Now that we have a special flag to signify magic-link jumps, mention it
within the path-lookup docs. And now that "magic link" is the correct
term for nd_jump_link()-style symlinks, clean up references to this type
of "symlink".

Signed-off-by: Aleksa Sarai <cyphar@cyphar.com>
---
 Documentation/filesystems/path-lookup.rst | 18 ++++++++++++------
 1 file changed, 12 insertions(+), 6 deletions(-)

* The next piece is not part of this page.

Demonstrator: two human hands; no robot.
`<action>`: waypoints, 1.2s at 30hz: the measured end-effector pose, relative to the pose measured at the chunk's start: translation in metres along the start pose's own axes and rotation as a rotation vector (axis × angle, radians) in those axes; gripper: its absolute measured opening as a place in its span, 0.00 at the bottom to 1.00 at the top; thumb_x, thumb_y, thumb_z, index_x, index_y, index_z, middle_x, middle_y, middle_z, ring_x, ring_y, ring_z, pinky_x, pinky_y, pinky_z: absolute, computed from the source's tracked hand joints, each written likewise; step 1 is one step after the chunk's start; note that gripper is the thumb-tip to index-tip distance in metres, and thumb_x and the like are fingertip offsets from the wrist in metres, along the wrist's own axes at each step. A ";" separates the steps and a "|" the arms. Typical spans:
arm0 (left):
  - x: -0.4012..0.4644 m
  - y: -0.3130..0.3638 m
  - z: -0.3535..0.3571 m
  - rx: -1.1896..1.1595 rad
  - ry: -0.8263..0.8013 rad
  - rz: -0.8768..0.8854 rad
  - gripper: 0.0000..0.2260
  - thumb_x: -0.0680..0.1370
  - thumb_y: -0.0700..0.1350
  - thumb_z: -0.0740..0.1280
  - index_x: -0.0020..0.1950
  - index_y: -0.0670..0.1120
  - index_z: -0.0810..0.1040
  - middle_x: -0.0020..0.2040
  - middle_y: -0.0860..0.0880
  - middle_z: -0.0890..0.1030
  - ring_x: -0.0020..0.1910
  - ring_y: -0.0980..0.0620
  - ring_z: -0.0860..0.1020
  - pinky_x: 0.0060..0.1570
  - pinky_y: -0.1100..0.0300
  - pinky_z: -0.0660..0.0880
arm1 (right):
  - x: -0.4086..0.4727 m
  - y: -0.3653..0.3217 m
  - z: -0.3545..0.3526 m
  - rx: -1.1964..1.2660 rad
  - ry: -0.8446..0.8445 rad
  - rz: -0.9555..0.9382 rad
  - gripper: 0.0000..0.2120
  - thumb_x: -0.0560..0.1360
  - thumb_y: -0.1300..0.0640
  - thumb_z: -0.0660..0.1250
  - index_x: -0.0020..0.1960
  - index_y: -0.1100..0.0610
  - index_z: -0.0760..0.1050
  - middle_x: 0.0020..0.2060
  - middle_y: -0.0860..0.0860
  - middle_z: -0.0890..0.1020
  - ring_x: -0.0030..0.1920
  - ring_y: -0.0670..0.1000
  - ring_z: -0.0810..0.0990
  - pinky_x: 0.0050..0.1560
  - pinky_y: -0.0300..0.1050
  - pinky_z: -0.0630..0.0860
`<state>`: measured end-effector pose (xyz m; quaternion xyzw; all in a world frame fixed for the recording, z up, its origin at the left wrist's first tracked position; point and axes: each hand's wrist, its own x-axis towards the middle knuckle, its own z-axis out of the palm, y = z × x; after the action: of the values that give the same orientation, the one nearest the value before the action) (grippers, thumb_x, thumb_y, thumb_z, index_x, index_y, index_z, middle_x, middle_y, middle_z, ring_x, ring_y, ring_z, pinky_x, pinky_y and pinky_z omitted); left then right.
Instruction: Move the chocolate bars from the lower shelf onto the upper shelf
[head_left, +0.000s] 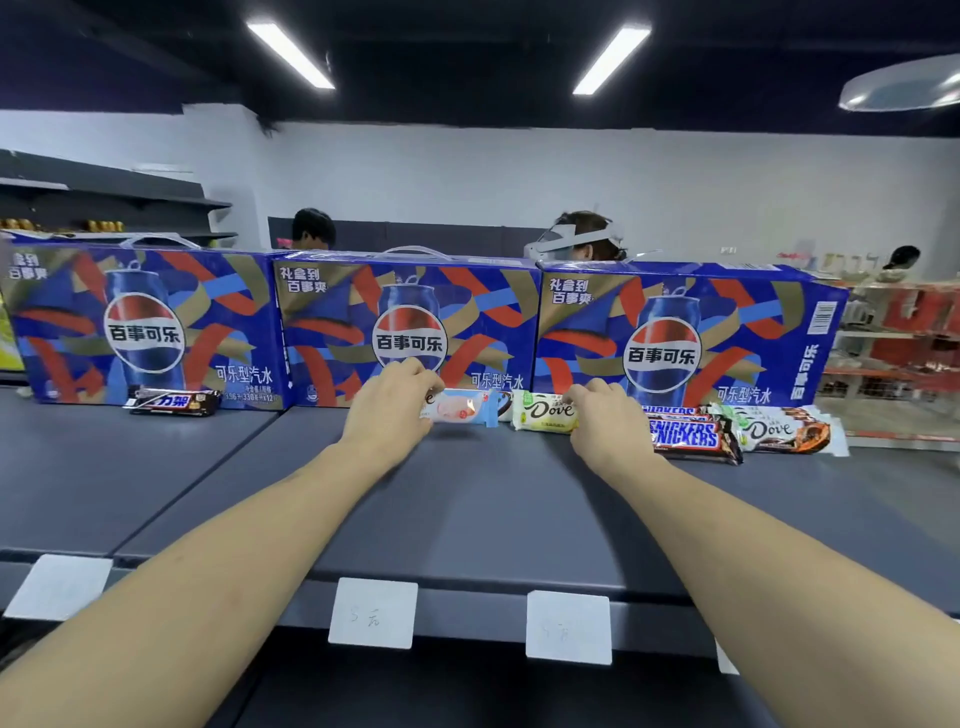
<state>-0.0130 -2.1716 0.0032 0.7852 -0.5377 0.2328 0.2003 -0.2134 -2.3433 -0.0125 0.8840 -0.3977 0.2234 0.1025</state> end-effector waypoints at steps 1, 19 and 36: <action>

diff --git a/Documentation/filesystems/path-lookup.rst b/Documentation/filesystems/path-lookup.rst
index 434a07b0002b..2c32795389bd 100644
--- a/Documentation/filesystems/path-lookup.rst
+++ b/Documentation/filesystems/path-lookup.rst
@@ -405,6 +405,10 @@ is requested.  Keeping a reference in the ``nameidata`` ensures that
 only one root is in effect for the entire path walk, even if it races
 with a ``chroot()`` system call.
 
+It should be noted that in the case of ``LOOKUP_IN_ROOT`` or
+``LOOKUP_BENEATH``, the effective root becomes the directory file descriptor
+passed to ``openat2()`` (which exposes these ``LOOKUP_`` flags).
+
 The root is needed when either of two conditions holds: (1) either the
 pathname or a symbolic link starts with a "'/'", or (2) a "``..``"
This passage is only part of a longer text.